Jovan menuruni tangga rumahnya sambil menenteng sebuah tas kerja di tangan. Dia ingin menikmati sarapan pagi sebelum berangkat ke kantor pagi ini. Sejujurnya, tubuh laki-laki itu masih lelah, sebab baru kemarin sore tiba dari luar pulau meninjau lokasi lahan yang digarap perusahaannya. Namun, karena banyak hal yang harus dikerjakan, jadi dia tetap ke kantor hari ini.
Jovan bersenandung ringan sambil menapaki anak tangga. Saat dia melihat lurus ke depan, di ruang makan sudah duduk laki-laki tua yang sangat dikenalnya.

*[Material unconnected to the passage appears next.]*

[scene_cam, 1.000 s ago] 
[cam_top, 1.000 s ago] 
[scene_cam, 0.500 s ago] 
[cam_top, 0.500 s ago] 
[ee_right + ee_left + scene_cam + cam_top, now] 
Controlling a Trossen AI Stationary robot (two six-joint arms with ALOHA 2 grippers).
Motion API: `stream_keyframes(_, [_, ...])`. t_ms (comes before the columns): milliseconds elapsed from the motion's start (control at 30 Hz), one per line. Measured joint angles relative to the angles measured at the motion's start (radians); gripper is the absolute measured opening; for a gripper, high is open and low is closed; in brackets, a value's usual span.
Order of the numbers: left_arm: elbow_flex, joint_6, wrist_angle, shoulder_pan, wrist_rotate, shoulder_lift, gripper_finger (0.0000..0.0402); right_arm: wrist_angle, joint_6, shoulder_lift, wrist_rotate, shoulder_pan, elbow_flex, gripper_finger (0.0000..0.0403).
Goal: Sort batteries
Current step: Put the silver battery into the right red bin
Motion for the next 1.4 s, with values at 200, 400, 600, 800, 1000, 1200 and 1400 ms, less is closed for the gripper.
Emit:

"Papa, kapan datang?" Jovan menarik napas panjang melihat sang ayah sudah menunggunya.
"Baru aja. Ya, paling lima belas menitan," ucap Adi sambil tersenyum melihat putranya mendekat.
Jovan menarik kursi lalu duduk di atasnya. Dia mengetuk meja beberapa kali dengan pelan. Memastikan meja yang baru dibelinya itu kuat dan tidak rusak jika ayahnya kembali kalap dan membanting meja.
Jovan pun menyesap tehnya sambil melirik ke arah sang ayah, merasa tidak nyaman saat dipandangi Adi begitu rupa."Kenapa, Pa?"
"Nggak ada apa-apa."
"Dia sudah punya calon suami."
"Dia siapa?"
"Hem ... pura-pura," seloroh Jovan tersenyum tipis sambil menggelengkan kepala, "Papa kemarin telepon malam-malam suruh cari istri dengan benar itu apa maksudnya? Suruh aku sama si Tasya, kan?"
"Kamu sudah tanya dia?"
"Sudah. Dia sudah punya calon."
"Sayang sekali. Dia sepertinya calon istri yang baik." Adi menyantap bubur oat yang sudah terhidang di meja.
Jovan menghela napas kasar karena kesal. Meski begitu dia berusaha menekan segala perasaan lalu membicarakan masalah bisnis bersama sang ayah. Setelah satu jam, ia pamit ke kantor. Waktu sudah menunjukkan jam 8 pagi. Ayahnya Jovan pun pulang ke rumahnya yang baru.
Jovan memasuki mobil diantar sopir menuju kantornya. Ia memasang earphone bluetooth di telinga lalu memperhatikan tablet miliknya. Dia memeriksa pekerjaan sambil membuat panggilan telepon pada beberapa orang. Perjalanan 90 menit itu tidak terasa baginya, karena dia sambil bekerja.
Seorang security membukakan pintu mobil Jovan. Dia melangkah keluar mobil lalu memasuki lobi kantor. Saat melewati pintu utama yang terbuat dari kaca bening dan tebal, ia mengangguk pelan sambil tersenyum melihat Tasya berdiri di sisi pintu sebelah kanan.
Jovan terus melangkah maju sementara Tasya berjalan di belakangnya berjarak dua langkah.
"Bacakan," perintah Jovan.
Tasya menarik napas panjang, "Jam 10 rapat kinerja dengan dewan direksi. Jam 12 makan siang bersama dengan CEO Sinar Wijaya. Jam 2 main golf bersama para pemegang saham. Jam 9 malam bertemu Albin."